§ **EXERCISE PROMPT**
Reproduce the full listing that appears beneath this instruction exactly.

§ **DATA SEGMENT**
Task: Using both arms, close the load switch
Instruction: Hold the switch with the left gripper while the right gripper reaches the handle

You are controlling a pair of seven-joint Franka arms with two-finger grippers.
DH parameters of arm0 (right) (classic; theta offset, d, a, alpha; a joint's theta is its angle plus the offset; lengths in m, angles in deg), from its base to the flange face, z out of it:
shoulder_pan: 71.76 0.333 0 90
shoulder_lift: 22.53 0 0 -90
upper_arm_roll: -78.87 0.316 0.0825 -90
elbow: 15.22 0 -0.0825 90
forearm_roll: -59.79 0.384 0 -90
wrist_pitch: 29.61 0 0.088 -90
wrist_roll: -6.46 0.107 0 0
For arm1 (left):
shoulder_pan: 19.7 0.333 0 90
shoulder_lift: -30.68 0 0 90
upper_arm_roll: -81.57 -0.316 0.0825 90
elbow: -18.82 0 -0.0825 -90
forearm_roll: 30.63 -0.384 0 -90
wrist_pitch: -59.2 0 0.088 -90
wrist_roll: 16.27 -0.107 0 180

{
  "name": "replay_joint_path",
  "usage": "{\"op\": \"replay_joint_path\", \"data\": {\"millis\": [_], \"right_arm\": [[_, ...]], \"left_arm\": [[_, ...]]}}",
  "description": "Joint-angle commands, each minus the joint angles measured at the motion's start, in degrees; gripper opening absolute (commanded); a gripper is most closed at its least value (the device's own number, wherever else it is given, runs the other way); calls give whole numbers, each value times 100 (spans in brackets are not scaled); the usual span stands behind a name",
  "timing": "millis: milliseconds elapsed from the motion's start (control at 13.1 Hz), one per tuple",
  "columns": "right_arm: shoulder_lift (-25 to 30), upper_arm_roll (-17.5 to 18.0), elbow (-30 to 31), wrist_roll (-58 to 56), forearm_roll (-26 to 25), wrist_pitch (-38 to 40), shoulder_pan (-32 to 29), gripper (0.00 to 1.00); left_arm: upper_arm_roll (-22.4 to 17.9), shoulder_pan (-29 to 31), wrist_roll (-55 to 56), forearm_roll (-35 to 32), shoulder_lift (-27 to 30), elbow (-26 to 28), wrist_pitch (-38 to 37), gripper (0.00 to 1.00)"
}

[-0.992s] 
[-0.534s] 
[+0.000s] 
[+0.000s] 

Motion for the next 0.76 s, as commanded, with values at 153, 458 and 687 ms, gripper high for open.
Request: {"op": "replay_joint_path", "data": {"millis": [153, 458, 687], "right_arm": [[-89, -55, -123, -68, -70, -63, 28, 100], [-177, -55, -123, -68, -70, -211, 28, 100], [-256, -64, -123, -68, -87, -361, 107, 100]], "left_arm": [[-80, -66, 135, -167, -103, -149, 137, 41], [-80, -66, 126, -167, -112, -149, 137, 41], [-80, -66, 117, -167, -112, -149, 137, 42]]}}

§ **RESULT**
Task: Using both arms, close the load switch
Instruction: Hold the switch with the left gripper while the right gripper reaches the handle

You are controlling a pair of seven-joint Franka arms with two-finger grippers.
DH parameters of arm0 (right) (classic; theta offset, d, a, alpha; a joint's theta is its angle plus the offset; lengths in m, angles in deg), from its base to the flange face, z out of it:
shoulder_pan: 71.76 0.333 0 90
shoulder_lift: 22.53 0 0 -90
upper_arm_roll: -78.87 0.316 0.0825 -90
elbow: 15.22 0 -0.0825 90
forearm_roll: -59.79 0.384 0 -90
wrist_pitch: 29.61 0 0.088 -90
wrist_roll: -6.46 0.107 0 0
For arm1 (left):
shoulder_pan: 19.7 0.333 0 90
shoulder_lift: -30.68 0 0 90
upper_arm_roll: -81.57 -0.316 0.0825 90
elbow: -18.82 0 -0.0825 -90
forearm_roll: 30.63 -0.384 0 -90
wrist_pitch: -59.2 0 0.088 -90
wrist_roll: 16.27 -0.107 0 180

{
  "name": "replay_joint_path",
  "usage": "{\"op\": \"replay_joint_path\", \"data\": {\"millis\": [_], \"right_arm\": [[_, ...]], \"left_arm\": [[_, ...]]}}",
  "description": "Joint-angle commands, each minus the joint angles measured at the motion's start, in degrees; gripper opening absolute (commanded); a gripper is most closed at its least value (the device's own number, wherever else it is given, runs the other way); calls give whole numbers, each value times 100 (spans in brackets are not scaled); the usual span stands behind a name",
  "timing": "millis: milliseconds elapsed from the motion's start (control at 13.1 Hz), one per tuple",
  "columns": "right_arm: shoulder_lift (-25 to 30), upper_arm_roll (-17.5 to 18.0), elbow (-30 to 31), wrist_roll (-58 to 56), forearm_roll (-26 to 25), wrist_pitch (-38 to 40), shoulder_pan (-32 to 29), gripper (0.00 to 1.00); left_arm: upper_arm_roll (-22.4 to 17.9), shoulder_pan (-29 to 31), wrist_roll (-55 to 56), forearm_roll (-35 to 32), shoulder_lift (-27 to 30), elbow (-26 to 28), wrist_pitch (-38 to 37), gripper (0.00 to 1.00)"
}

[-0.992s] 
[-0.534s] 
[+0.000s] 
[+0.000s] 

Motion for the next 0.76 s, as commanded, with values at 153, 458 and 687 ms, gripper high for open.
Request: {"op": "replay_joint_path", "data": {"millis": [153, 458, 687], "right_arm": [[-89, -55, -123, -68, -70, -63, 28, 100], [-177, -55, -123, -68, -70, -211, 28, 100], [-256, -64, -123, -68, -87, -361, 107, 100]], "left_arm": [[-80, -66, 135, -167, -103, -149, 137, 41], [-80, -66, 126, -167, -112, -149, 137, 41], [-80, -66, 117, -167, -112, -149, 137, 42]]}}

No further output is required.